One of the primary procedures in facial feminization surgery is reductive reshaping of the forehead. While there are numerous techniques in feminizing the forehead the most consistently performed procedure is brow bone reduction. And the most effective form of brow bone reduction is the bone flap setback method. This is where the anterior table of the frontal sinus is removed, reshaped and put back in a more recessed flatter shape. Holding the bone flap in place once put back can be done by multiple methods of metal fixation. The most common and secure method is with small plates and screws.What the optimal type and number of plates and screws to use is open to individual surgeon preference.
In the November/December 2022 issue of the journal of Facial Plastic Surgery & Aesthetic Medicine an article was published on this topic entitled ‘Frontal Bone Cranioplasty for Facial Feminization in Gender-Affirming Surgery: Can Fewer Screws Fixate Bone and Avoid Nonunion? In this paper the authors examined a large series of patients (305) who had forehead reshaping with a bone flap setback brow bone reduction procedure over a 7 year period with microplate and screw fixation. They evaluated whether the amount of fixation (2 screws on each side of the osteotomy vs one screw on each side) affected the potential complication of bony non-union of the bone flap.This specifically refers to the use of either 2 plates with a single or double screw on each side.

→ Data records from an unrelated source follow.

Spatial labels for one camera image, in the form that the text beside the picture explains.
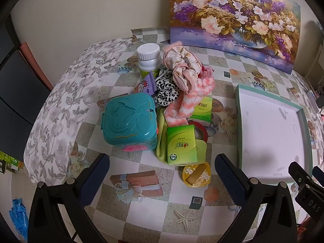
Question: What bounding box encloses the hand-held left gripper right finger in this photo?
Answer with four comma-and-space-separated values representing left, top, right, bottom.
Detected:
215, 153, 304, 243

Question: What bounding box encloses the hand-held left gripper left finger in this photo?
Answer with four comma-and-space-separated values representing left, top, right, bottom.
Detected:
28, 153, 110, 243

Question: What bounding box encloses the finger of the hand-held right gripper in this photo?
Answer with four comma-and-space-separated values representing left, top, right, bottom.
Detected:
289, 161, 314, 191
312, 166, 324, 184

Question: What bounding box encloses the white tray with teal rim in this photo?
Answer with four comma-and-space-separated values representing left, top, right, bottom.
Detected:
235, 84, 315, 185

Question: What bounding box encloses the green tissue pack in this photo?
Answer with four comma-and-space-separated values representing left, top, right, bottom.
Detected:
189, 96, 212, 123
166, 125, 198, 165

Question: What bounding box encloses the pink white striped fuzzy sock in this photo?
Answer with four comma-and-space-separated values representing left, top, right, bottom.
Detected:
163, 75, 215, 127

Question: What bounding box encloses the leopard print scrunchie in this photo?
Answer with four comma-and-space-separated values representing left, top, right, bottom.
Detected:
154, 71, 181, 108

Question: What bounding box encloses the purple packet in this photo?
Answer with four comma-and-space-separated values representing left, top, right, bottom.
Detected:
133, 71, 157, 96

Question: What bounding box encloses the red fuzzy hair tie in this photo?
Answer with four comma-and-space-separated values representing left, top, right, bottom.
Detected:
201, 66, 214, 79

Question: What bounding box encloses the pink floral scrunchie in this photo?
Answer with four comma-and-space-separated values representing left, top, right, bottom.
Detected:
162, 40, 203, 94

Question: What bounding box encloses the yellow round container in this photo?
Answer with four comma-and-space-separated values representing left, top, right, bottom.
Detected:
182, 162, 212, 188

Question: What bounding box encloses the lime green cloth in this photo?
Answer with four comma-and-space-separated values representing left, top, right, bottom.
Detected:
156, 108, 207, 166

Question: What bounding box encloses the red tape roll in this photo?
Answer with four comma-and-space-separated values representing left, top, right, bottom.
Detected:
187, 121, 209, 143

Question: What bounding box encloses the teal plastic box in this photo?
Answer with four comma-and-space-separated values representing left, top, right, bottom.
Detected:
101, 93, 159, 152

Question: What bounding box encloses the checkered printed tablecloth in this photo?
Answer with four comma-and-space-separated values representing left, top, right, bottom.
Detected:
63, 27, 324, 243

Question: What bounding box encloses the white plastic case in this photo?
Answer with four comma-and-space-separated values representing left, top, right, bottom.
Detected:
305, 90, 321, 112

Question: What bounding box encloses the blue plastic bag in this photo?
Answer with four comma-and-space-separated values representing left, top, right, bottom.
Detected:
9, 198, 28, 242

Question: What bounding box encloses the green box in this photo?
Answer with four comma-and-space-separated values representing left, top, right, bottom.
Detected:
0, 150, 24, 174

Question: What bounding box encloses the grey floral cloth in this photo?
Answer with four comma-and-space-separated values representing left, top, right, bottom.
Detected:
23, 37, 142, 186

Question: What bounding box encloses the dark cabinet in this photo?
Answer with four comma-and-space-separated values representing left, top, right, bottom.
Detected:
0, 18, 51, 155

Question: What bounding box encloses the pink board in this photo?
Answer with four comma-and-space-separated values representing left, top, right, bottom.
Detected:
19, 42, 53, 92

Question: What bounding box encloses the white pill bottle green label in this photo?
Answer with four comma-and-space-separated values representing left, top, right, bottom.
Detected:
137, 44, 161, 78

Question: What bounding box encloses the flower painting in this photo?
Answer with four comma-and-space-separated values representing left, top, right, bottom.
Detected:
168, 0, 302, 75

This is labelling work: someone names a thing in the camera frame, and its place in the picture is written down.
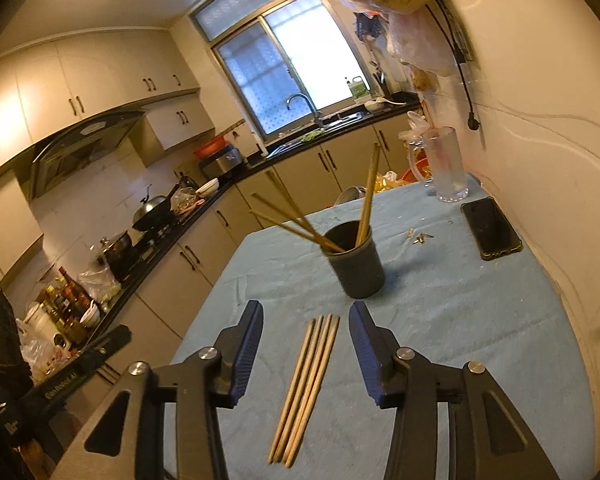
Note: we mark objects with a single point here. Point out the green detergent jug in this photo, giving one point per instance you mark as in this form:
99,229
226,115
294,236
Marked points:
359,89

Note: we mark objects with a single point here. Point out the chrome sink faucet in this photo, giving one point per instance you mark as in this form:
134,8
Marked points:
316,112

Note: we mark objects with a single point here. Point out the red plastic basin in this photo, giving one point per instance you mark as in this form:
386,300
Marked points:
211,147

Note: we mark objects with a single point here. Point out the blue wall-hung item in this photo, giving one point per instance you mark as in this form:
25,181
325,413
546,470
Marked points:
367,25

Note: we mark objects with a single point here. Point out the black gas stove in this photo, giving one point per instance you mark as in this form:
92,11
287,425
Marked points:
155,240

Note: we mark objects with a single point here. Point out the white bowl with spoon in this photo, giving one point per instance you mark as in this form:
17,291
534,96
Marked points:
375,106

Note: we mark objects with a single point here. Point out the steel kitchen sink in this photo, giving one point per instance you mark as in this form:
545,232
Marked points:
310,132

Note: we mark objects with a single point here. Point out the black range hood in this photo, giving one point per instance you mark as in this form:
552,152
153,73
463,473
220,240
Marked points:
80,150

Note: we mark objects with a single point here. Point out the white ceramic bowl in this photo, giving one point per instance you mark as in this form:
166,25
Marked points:
207,188

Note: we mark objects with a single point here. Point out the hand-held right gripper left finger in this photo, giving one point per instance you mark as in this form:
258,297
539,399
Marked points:
247,350

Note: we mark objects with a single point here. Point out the steel cooking pot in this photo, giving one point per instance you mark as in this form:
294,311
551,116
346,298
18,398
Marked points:
117,255

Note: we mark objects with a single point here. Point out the beige upper wall cabinets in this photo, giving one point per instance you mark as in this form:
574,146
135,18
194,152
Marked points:
105,75

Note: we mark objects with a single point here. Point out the small metal keys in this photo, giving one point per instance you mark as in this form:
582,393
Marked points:
420,238

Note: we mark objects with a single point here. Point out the white crumpled plastic bag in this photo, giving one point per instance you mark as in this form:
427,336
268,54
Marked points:
414,125

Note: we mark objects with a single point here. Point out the clear plastic bag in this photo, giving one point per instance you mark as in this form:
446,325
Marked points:
100,287

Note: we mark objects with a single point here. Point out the small beige wall cabinet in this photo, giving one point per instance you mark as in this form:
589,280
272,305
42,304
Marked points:
180,120

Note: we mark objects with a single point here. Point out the black kitchen countertop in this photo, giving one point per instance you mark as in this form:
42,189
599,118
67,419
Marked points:
200,212

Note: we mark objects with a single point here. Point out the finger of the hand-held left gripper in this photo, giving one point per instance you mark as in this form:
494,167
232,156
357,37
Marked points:
112,342

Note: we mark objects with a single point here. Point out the clear glass pitcher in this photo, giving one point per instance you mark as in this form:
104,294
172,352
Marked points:
447,170

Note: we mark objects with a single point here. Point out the kitchen window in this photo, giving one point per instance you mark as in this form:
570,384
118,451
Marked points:
310,50

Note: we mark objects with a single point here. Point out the beige base cabinets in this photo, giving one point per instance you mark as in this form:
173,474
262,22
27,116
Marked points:
300,175

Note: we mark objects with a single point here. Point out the dark utensil holder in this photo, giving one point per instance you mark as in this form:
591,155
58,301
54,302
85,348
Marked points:
379,80

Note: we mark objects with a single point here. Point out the cluster of condiment bottles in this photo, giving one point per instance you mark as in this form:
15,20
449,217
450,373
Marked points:
67,305

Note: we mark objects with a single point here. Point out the steel countertop appliance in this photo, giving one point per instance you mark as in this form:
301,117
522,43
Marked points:
222,162

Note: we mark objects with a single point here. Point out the white hanging plastic bag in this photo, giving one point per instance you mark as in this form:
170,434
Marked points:
420,42

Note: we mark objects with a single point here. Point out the small white mortar bowl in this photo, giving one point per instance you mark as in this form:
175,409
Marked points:
90,316

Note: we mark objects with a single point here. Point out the green dish cloth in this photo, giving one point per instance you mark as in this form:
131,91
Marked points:
312,135

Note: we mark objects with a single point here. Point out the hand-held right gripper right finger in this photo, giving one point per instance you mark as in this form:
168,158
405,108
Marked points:
367,355

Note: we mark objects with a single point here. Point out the black wok with lid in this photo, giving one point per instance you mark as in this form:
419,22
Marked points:
152,210

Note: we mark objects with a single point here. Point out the black smartphone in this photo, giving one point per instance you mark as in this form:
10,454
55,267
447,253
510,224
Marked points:
490,227

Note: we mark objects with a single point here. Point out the yellow crumpled bag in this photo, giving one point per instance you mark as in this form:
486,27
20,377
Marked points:
382,182

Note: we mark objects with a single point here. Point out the black plastic cup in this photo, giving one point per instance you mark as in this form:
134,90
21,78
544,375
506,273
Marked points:
355,275

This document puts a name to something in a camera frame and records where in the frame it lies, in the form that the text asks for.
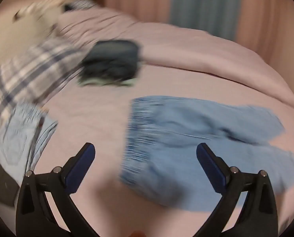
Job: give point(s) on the plaid cloth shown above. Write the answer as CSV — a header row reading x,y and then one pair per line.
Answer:
x,y
33,79

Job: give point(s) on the grey-blue curtain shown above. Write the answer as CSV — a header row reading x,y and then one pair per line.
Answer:
x,y
206,5

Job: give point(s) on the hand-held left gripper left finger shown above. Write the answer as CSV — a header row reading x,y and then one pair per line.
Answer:
x,y
78,170

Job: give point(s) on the pink curtain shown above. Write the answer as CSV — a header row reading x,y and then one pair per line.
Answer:
x,y
142,0

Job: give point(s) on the light blue jeans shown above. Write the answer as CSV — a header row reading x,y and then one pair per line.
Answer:
x,y
13,138

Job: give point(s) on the pink duvet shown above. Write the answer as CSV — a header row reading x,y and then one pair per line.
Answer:
x,y
186,54

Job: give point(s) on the dark folded clothes stack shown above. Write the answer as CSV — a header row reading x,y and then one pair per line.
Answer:
x,y
112,61

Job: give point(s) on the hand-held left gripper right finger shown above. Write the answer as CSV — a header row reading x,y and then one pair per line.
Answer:
x,y
212,169

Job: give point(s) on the light blue pants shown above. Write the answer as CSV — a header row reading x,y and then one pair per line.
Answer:
x,y
174,153

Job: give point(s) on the pink bed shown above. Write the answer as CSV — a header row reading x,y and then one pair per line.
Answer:
x,y
92,118

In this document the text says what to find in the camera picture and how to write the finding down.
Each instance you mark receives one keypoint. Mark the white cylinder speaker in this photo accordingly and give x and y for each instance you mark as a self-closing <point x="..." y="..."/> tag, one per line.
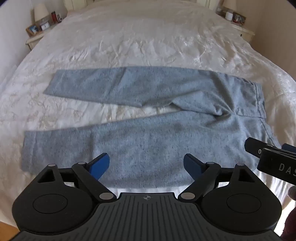
<point x="229" y="15"/>

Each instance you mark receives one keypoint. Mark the wooden photo frame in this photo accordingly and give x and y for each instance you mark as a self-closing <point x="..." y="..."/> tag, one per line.
<point x="32" y="29"/>

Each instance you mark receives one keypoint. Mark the white bedspread bed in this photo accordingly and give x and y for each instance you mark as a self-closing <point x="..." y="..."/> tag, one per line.
<point x="129" y="39"/>

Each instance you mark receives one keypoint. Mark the cream nightstand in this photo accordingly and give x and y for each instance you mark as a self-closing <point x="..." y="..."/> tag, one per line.
<point x="242" y="29"/>
<point x="37" y="39"/>

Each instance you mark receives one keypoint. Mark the white picture frame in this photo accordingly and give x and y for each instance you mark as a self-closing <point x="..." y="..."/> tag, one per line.
<point x="45" y="25"/>

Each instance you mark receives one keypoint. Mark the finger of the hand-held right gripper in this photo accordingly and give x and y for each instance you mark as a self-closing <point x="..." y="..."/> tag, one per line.
<point x="290" y="148"/>
<point x="253" y="146"/>

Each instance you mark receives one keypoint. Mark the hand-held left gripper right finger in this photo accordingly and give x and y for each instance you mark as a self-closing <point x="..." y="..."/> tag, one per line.
<point x="190" y="163"/>

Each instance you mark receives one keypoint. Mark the cream table lamp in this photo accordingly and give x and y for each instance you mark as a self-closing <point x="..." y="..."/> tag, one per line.
<point x="40" y="12"/>

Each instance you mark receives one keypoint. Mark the dark photo frame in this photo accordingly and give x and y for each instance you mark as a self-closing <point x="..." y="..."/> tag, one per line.
<point x="239" y="18"/>

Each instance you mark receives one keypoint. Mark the grey-blue pants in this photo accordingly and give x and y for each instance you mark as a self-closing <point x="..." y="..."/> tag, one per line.
<point x="148" y="139"/>

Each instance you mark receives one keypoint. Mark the red small box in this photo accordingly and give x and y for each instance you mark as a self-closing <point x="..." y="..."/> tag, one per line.
<point x="54" y="17"/>

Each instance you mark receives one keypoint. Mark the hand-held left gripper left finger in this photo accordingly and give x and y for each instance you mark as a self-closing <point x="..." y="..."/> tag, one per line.
<point x="101" y="163"/>

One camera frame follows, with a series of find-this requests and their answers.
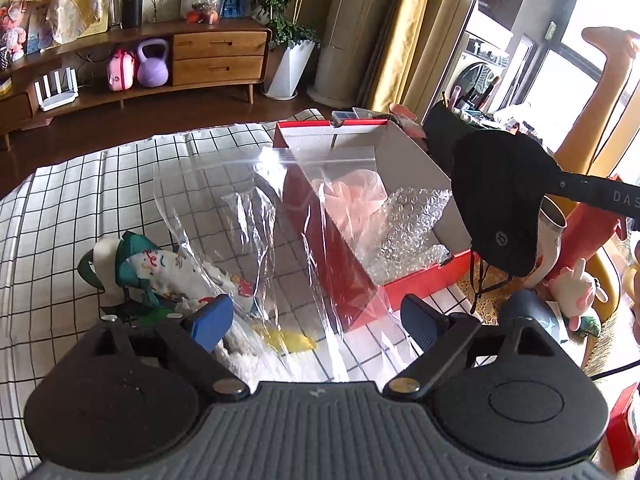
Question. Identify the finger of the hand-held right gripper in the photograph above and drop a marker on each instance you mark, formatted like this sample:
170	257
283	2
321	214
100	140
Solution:
580	187

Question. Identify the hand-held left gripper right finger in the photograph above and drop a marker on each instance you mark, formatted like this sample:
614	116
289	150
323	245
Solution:
422	320

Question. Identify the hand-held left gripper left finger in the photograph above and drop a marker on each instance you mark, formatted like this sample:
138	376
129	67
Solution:
210	322

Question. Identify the red cardboard box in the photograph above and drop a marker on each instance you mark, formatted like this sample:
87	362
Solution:
415	282

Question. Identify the white fluffy towel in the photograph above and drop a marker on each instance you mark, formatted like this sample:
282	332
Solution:
245	355

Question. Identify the yellow sponge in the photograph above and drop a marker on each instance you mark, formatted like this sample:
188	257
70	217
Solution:
290	341

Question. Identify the bubble wrap sheet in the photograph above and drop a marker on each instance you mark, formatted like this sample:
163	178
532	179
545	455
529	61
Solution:
410	220

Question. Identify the clear plastic zip bag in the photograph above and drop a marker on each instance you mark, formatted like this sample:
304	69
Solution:
225	200

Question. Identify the pink mesh bath puff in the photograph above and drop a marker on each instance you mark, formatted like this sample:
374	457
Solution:
350	200

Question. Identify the red water bottle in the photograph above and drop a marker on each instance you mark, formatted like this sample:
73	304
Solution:
585	240

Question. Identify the white tumbler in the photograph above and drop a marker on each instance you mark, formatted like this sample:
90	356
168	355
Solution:
547	240

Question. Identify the orange giraffe toy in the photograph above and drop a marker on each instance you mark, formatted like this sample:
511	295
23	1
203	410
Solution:
600	110

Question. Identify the white rabbit plush toy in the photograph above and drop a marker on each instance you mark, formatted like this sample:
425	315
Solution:
575	285

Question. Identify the dark blue round object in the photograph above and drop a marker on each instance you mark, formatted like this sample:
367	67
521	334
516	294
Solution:
530	315

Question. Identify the dark green storage bag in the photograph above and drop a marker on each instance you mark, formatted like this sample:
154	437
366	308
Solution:
440	125

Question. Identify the washing machine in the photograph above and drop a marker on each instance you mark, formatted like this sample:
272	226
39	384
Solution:
475	75

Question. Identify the black-and-white checked tablecloth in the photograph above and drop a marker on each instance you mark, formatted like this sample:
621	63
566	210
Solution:
75	200

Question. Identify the red carton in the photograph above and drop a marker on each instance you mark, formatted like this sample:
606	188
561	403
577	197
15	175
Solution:
625	425

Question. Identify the yellow curtain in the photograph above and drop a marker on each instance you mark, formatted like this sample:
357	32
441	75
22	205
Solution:
400	35

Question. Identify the purple kettlebell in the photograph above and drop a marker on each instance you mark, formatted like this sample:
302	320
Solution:
152	70

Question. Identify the white planter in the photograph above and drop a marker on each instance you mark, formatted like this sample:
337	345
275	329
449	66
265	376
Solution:
290	70

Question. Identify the pink toy case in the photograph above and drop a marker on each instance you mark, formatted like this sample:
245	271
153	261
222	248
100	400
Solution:
121	72

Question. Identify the wooden TV cabinet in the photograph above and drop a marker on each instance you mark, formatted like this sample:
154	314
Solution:
220	55

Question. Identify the white router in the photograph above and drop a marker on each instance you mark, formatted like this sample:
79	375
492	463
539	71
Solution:
57	100

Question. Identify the covered standing air conditioner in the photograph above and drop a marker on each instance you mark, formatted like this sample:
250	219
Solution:
350	35

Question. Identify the plastic bag of fruit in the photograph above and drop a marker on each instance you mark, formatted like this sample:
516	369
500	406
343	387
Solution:
200	7

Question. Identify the black cylinder speaker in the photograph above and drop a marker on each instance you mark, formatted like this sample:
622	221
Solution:
132	10

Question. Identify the tall green potted plant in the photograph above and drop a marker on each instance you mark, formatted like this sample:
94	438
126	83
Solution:
280	5

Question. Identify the yellow patterned cover cloth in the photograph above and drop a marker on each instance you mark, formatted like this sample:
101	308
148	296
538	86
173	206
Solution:
80	0

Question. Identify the pink plush doll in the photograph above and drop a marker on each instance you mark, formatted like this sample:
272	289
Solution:
14	30

In their studied patients no signs or symptoms of bone flap mobility were noted on examination. They concluded that the more conservative fixation (one screw on each side of the plate of the bone flap does not increase the risk of bony nonunion in forehead reshaping gender-affirming surgery.
The brow bone is a non-loaded static bone structure that is not exposed to any significant displacement forces. (short of external trauma) Thus it is not surprise that the amount of bone fixation needed is fairly minimal. Before plates and screws wire fixation was used with good healing of the brow bone flap. And today some surgeons still use wire fixation in some parts of the world without reported bone healing problems. Thus it could be safely assumed that a single plate with only s single screw on each side should be adequate to ensure good bone healing.